Be the visual composition a
rendered composition or a file image, both are treated as attractors in a
dynamic system, which results in the sound composition. The problem is the
same: how to map visual attributes in sound attributes. Very simple mappings
were applied and even with those very simple mappings some interesting material
was produced. Figure 1 presents the evolutionary environment ArTbitrating while
realizing a sound performance using Kandinsky´s composition On White II (1929).
To define a mapping from
visual to sound domain is not a simple problem. In both domains, there is a lot
of controversy about “values”. Kandinsky offers some clues in his book
Concerning the Spiritual in Art, which we intend to apply to this work [8].
According to him, “keen colors are well suited by sharp forms (e.g, a yellow
triangle), and soft, deep colors by round forms (e.g., a blue circle).

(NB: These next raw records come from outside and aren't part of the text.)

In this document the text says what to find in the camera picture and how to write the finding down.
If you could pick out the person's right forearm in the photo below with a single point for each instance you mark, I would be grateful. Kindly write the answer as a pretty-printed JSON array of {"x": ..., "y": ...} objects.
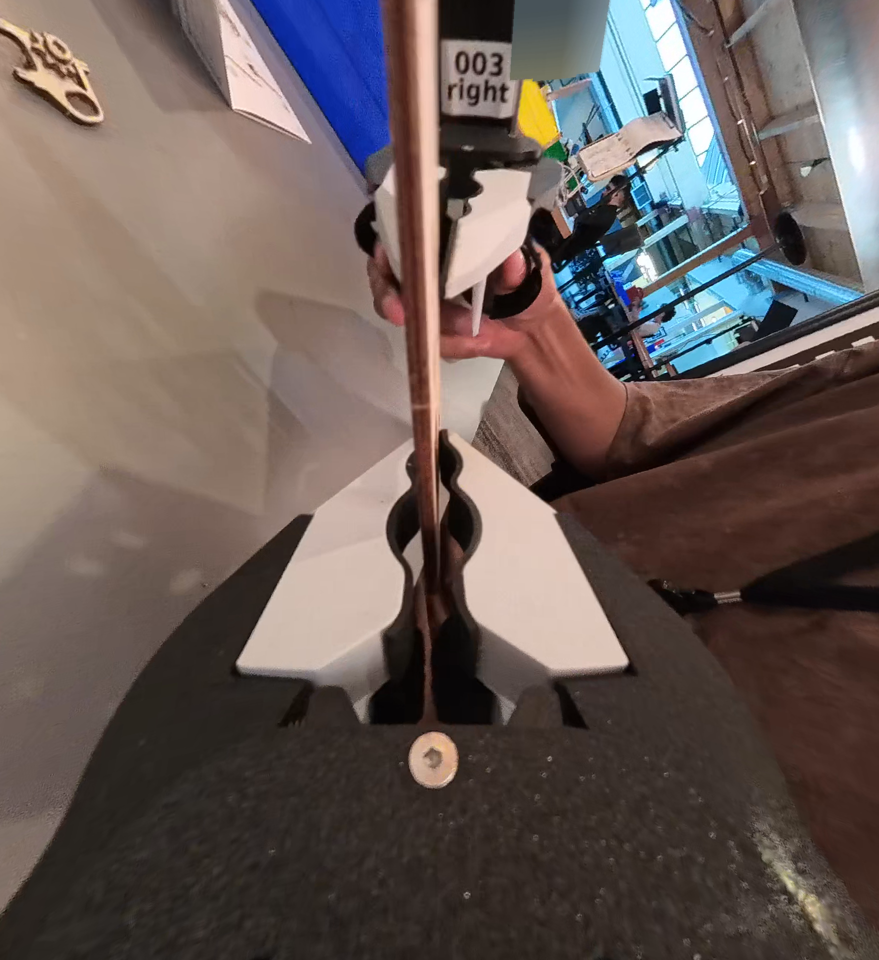
[{"x": 567, "y": 390}]

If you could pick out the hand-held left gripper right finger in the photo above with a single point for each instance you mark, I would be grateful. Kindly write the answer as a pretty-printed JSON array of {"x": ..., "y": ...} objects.
[{"x": 544, "y": 600}]

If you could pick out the grey rectangular air duct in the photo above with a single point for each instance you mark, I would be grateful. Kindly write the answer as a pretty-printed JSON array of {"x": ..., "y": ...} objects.
[{"x": 859, "y": 112}]

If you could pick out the white instruction booklet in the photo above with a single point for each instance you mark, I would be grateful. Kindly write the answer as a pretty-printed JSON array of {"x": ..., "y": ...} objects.
[{"x": 252, "y": 82}]

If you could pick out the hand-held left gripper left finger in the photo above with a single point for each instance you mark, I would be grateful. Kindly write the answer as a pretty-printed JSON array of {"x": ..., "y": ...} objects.
[{"x": 327, "y": 600}]

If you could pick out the black round disc on pole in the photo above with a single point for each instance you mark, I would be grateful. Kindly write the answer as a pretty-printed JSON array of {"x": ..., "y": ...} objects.
[{"x": 790, "y": 238}]

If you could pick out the wooden parts sheet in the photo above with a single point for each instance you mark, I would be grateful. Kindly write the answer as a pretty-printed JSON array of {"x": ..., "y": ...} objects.
[{"x": 421, "y": 225}]

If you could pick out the blue plastic bin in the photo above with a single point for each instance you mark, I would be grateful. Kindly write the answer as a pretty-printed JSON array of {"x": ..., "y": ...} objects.
[{"x": 327, "y": 60}]

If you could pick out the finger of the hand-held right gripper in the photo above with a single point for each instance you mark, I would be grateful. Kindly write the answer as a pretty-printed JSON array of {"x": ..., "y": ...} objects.
[
  {"x": 484, "y": 225},
  {"x": 391, "y": 217}
]

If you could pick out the printed paper strip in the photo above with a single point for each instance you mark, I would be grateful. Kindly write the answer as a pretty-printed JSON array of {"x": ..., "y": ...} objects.
[{"x": 619, "y": 150}]

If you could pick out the wooden frame piece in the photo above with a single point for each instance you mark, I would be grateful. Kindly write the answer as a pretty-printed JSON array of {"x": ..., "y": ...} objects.
[{"x": 53, "y": 86}]

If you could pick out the person's right hand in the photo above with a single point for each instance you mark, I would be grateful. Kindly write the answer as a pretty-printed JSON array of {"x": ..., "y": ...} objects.
[{"x": 499, "y": 337}]

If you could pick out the framed marker poster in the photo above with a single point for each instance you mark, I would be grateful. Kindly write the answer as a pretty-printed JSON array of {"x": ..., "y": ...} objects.
[{"x": 822, "y": 345}]

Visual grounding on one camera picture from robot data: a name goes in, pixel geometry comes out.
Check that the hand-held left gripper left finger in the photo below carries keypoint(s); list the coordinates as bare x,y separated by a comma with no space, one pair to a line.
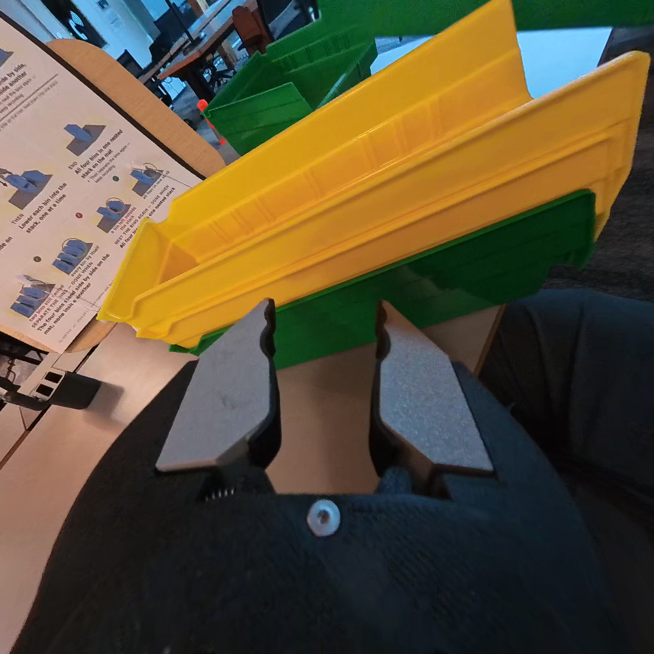
219,398

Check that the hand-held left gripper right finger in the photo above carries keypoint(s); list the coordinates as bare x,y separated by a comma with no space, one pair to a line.
424,408

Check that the yellow plastic bin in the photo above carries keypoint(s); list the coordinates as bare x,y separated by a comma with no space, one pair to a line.
357,260
357,168

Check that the person's dark trouser leg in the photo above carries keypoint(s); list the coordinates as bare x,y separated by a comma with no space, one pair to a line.
587,383

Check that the white instruction sheet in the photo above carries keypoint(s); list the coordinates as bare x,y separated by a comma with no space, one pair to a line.
51,179

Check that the orange cone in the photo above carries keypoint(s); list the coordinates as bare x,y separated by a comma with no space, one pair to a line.
203,106

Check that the wooden sign board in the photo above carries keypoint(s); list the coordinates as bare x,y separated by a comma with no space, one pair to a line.
143,102

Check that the wooden office table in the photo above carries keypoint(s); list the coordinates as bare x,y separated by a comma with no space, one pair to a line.
204,48

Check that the brown chair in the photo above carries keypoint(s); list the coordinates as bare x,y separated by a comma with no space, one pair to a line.
253,25

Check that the dark wall sign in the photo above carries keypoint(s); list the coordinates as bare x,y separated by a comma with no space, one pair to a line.
89,25

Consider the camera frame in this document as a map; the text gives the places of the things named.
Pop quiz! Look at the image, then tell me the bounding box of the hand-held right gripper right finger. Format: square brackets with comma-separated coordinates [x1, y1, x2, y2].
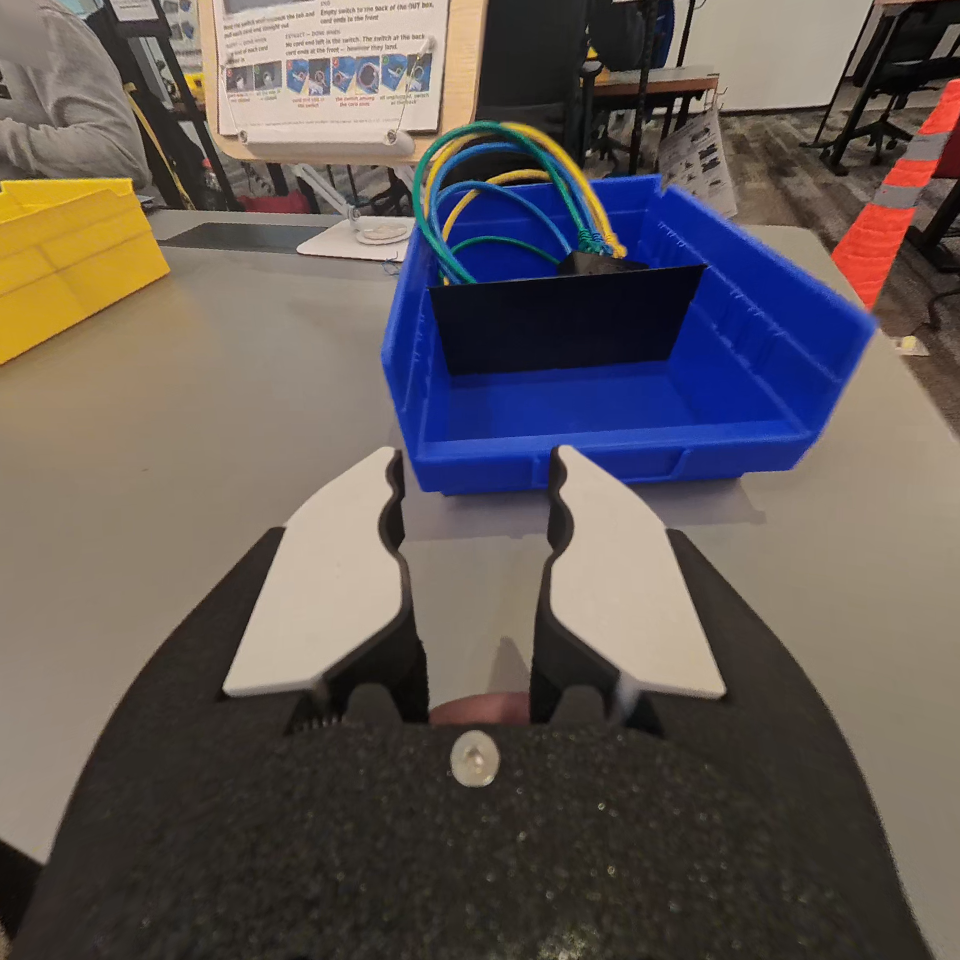
[529, 444, 727, 726]

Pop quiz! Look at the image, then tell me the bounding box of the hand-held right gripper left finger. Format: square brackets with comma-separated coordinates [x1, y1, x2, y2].
[222, 447, 429, 726]

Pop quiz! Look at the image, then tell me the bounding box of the blue plastic bin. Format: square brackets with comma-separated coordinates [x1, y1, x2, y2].
[381, 174, 879, 498]

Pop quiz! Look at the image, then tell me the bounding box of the black network switch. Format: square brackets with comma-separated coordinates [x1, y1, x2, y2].
[556, 251, 651, 278]

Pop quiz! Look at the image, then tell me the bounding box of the green ethernet cable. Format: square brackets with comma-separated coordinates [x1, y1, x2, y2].
[414, 120, 625, 288]

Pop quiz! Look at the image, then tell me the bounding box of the yellow plastic bin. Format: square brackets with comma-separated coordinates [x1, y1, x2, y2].
[0, 178, 172, 367]

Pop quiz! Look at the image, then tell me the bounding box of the blue ethernet cable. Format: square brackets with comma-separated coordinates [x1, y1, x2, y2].
[423, 141, 615, 288]

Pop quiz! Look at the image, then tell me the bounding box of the yellow ethernet cable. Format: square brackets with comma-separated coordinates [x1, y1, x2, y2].
[438, 123, 628, 288]

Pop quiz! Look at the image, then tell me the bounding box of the black blue-bin divider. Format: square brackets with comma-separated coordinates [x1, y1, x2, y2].
[429, 264, 708, 378]

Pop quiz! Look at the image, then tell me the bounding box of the white tablet stand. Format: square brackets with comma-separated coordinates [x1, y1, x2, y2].
[292, 159, 415, 264]

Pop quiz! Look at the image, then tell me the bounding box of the hanging printed paper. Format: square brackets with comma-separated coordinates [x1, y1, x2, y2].
[658, 112, 741, 221]

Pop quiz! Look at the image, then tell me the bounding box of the white sheet holder ledge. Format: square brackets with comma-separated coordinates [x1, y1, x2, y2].
[236, 123, 416, 156]

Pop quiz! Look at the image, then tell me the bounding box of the orange reflective barrier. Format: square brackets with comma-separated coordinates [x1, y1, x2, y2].
[831, 78, 960, 313]

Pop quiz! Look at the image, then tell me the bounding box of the black sign stand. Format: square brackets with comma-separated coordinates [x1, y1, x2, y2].
[88, 0, 228, 213]

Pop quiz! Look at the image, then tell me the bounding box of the wooden board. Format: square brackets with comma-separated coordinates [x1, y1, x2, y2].
[196, 0, 489, 163]

But it
must be remembered that an unsuitable combination of form and color is not
necessary discordant, but may, with manipulation, show the way to fresh
possibilities of harmony.” Further, Kandinsky places: “In music a light blue is
like a flute, a darker blue a cello; a still darker a thunderous double bass;
and the darkest of all – an organ.”
All these problems are
congregated in arTbitrariness, which refers to the initiative of upgrading the
aesthetical judgment through evolutionary computation and others population
based techniques for exploratory search, and is interpreted as an iterative
interactive optimization process [9]. The main goal of arTbitrariness is to
avoid to leave to the artist what can (already) be optimized and to avoid to
leave to the machine what can’t be optimized (yet), looking for an arbitrary
point among subjectivity and objectivity, with its associated automation
capability.
At ArTbitrating, the user
can experience to create an abstract visual composition and “hear” it. He can
also generate a sound production from a image file. If there is a lot to do
with relation to the mapping of the attributes of the visual domain to the
sound domain, each domain, by itself, already contains a universe of
challenges.
Two main challenges are
foreseen in ArTbitrating environment: the first is relative to the visual
domain. It is necessary to add more sophisticated graphical resources, as well
as criteria for the generation of visual compositions. The other is relative to
the mapping itself of the attributes of the objects of the visual domain to the
sound domain. Both refer to the question of the subjectivity, running into the
context of the arTbitrariness. If computational creativity is still in its
early days, the attempts to emulate some kind of creativity on computers
already present impressive results.
I am very thankful to the
students Rafael Boccaletto Maiolla, Leonardo Laface de Almeida and Daniel
Gurian Domingues for their Java support. I am also thankful to Dr. Fernando Von
Zuben, who stimulated who stimulated me in theis work. I am much obliged to my
co-advisor, Dr. Jônatas Manzolli, co-author of VOX POPULI, for all his strong
support in music computing and to NICS/Unicamp for allowing me to use the tools
developed there. Finally, I would like to thank to PIBIC/CNPq program and to
CenPRA, for the possibility of developing this work.